Bagaimana Batu Empedu Diobati Selama Kehamilan

Apa yang Anda lakukan tentang batu empedu dalam kehamilan?

Batu empedu: Masalah Umum Selama Kehamilan

Batu empedu adalah gumpalan terkonsentrasi dari zat yang disebut empedu. Empedu terdiri dari air, lemak, kolesterol, bilirubin dan garam. Biasanya, empedu dilepaskan ke usus kecil Anda di mana ia membantu mencerna lemak. Terkadang, bagaimanapun, empedu dapat menjadi terkonsentrasi dan membentuk "batu." Batu empedu yang tidak ditangani dapat menyebabkan infeksi atau bahkan kandung empedu yang pecah.

Secara umum, wanita dua kali lebih mungkin dibandingkan pria untuk mengembangkan batu empedu. Selama kehamilan, kemungkinannya lebih tinggi. Itu karena estrogen yang Anda hasilkan selama kehamilan dapat menyebabkan kadar kolesterol lebih tinggi dalam empedu Anda. Akibatnya, sekitar 5-8% wanita akan mengalami baik lumpur atau batu empedu dalam kehamilan.

Meskipun lebih umum untuk secara medis mengelola batu empedu dalam kehamilan, itu adalah penyebab paling umum kedua operasi pada kehamilan yang tidak terkait kehamilan. Sekitar 1 dari 1.600 wanita akan kandung empedu dikeluarkan karena batu empedu dalam kehamilan. Batu empedu lebih umum pada mereka yang mengalami obesitas dan pada mereka yang mendapatkan atau menurunkan berat badan dengan cepat dan pada mereka yang tidak hamil.

Apa Gejala Batu Empedu?

Kadang-kadang - tetapi tidak selalu - batu empedu dapat menyebabkan gejala yang signifikan termasuk:

Penting untuk dicatat bahwa tidak semua wanita akan mengalami gejala dengan batu empedu dalam kehamilan. Untuk mengetahui apakah gejala Anda berarti bahwa Anda memiliki batu empedu dalam kehamilan, Anda mungkin memiliki beberapa tes yang dilakukan. Pekerjaan darah mungkin tidak berguna pada kehamilan karena perubahan kehamilan normal.

Padahal ultrasound dapat digunakan untuk mendeteksi banyak kasus batu empedu pada kehamilan.

Bagaimana Apakah Batu Empedu Diobati Selama Kehamilan?

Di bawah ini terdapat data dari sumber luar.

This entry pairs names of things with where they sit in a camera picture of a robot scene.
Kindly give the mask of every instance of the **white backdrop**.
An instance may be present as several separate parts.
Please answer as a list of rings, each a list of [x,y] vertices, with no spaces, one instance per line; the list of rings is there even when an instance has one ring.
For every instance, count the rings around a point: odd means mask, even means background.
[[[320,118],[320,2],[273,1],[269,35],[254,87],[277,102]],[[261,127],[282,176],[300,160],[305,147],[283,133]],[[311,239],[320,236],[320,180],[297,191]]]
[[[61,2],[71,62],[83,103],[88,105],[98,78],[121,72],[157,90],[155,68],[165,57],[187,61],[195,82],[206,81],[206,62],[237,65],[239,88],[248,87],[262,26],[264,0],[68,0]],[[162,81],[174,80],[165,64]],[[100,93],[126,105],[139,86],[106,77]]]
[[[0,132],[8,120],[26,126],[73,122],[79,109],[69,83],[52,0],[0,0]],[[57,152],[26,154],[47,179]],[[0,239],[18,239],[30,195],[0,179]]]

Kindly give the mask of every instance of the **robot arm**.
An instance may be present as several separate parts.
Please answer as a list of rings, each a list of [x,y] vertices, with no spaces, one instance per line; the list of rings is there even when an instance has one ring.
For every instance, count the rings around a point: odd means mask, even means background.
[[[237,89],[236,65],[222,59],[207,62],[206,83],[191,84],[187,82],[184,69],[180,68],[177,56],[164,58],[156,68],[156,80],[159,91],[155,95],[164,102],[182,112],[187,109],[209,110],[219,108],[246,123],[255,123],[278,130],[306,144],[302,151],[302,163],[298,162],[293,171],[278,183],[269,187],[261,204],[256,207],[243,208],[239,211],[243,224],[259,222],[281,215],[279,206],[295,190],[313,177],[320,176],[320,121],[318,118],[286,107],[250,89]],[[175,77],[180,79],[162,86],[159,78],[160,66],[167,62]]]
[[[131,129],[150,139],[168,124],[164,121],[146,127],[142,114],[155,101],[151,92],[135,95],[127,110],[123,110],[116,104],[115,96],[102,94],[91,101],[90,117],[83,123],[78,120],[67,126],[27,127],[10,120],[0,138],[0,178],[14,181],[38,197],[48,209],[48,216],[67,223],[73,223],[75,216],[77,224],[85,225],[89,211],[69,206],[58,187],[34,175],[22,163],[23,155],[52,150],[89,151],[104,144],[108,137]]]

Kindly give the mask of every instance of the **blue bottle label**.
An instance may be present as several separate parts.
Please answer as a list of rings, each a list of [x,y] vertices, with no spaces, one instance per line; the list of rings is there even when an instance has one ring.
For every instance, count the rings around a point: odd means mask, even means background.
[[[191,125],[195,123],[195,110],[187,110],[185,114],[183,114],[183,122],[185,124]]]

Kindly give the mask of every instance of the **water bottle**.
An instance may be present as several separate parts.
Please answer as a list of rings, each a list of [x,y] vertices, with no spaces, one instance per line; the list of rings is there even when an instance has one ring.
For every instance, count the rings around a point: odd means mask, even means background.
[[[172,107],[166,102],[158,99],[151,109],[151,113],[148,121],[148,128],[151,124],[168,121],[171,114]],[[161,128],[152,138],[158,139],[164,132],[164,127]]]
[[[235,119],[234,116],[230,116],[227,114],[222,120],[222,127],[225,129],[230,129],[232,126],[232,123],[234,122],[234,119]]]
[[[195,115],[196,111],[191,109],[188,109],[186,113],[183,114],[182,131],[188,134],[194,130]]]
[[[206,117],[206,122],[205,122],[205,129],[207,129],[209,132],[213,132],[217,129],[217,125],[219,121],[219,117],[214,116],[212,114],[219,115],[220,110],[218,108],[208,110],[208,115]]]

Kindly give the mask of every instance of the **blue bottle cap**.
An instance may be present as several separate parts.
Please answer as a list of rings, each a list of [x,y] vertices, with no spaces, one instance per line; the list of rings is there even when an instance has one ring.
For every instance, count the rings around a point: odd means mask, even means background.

Dalam melihat gejala dan tes Anda, praktisi Anda dapat merekomendasikan Anda untuk menjalani operasi atau menunggu serangan kantung empedu keluar. Apa yang bisa Anda lakukan selain operasi untuk batu empedu dalam kehamilan? Anda dapat mencoba mengubah pola makan Anda. Ini dapat termasuk rekomendasi untuk menurunkan asupan makanan yang digoreng dan berlemak. Anda mungkin juga diberikan obat untuk rasa sakit. Beberapa praktisi lebih memilih untuk terus maju dan beroperasi karena peningkatan risiko kambuh, yang bisa menjadi lebih buruk.

Trimester Pertama
Pembedahan umumnya tidak dianjurkan pada trimester pertama kecuali untuk kasus-kasus ekstrim. Ini karena risiko keguguran lebih tinggi. Ada juga risiko cacat lahir yang lebih besar dari mengekspos bayi Anda ke obat-obatan yang dibutuhkan untuk melakukan operasi. Jika memungkinkan, operasi akan ditunda sampai Anda pindah ke trimester kedua atau hingga setelah kehamilan.

Trimester Kedua
Pembedahan paling aman pada trimester kedua. Ini juga merupakan waktu yang paling mudah untuk melakukan prosedur dengan laparoskopi dibandingkan dengan sayatan terbuka, yang lebih besar dan membutuhkan waktu penyembuhan yang lebih lama.

Trimester Ketiga
Anda mungkin lebih cenderung didorong untuk mencoba menunggu daripada menjalani operasi.

Rahim yang tumbuh membuatnya lebih sulit untuk melakukan operasi menggunakan teknik laparoskopi. Ini juga lebih mungkin bahwa Anda bisa mengalami persalinan prematur pada trimester ketiga. Mungkin juga disarankan bahwa kandung empedu Anda diangkat pada periode pascapartum .

Sumber:
Batu empedu. Lembaga Klasifikasi Penyakit Pencernaan Nasional. Publikasi NIH No. 07–2897. Juli 2007.

Obstetri: Kehamilan Normal dan Masalah. Gabbe, S, Niebyl, J, Simpson, JL. Edisi Kelima.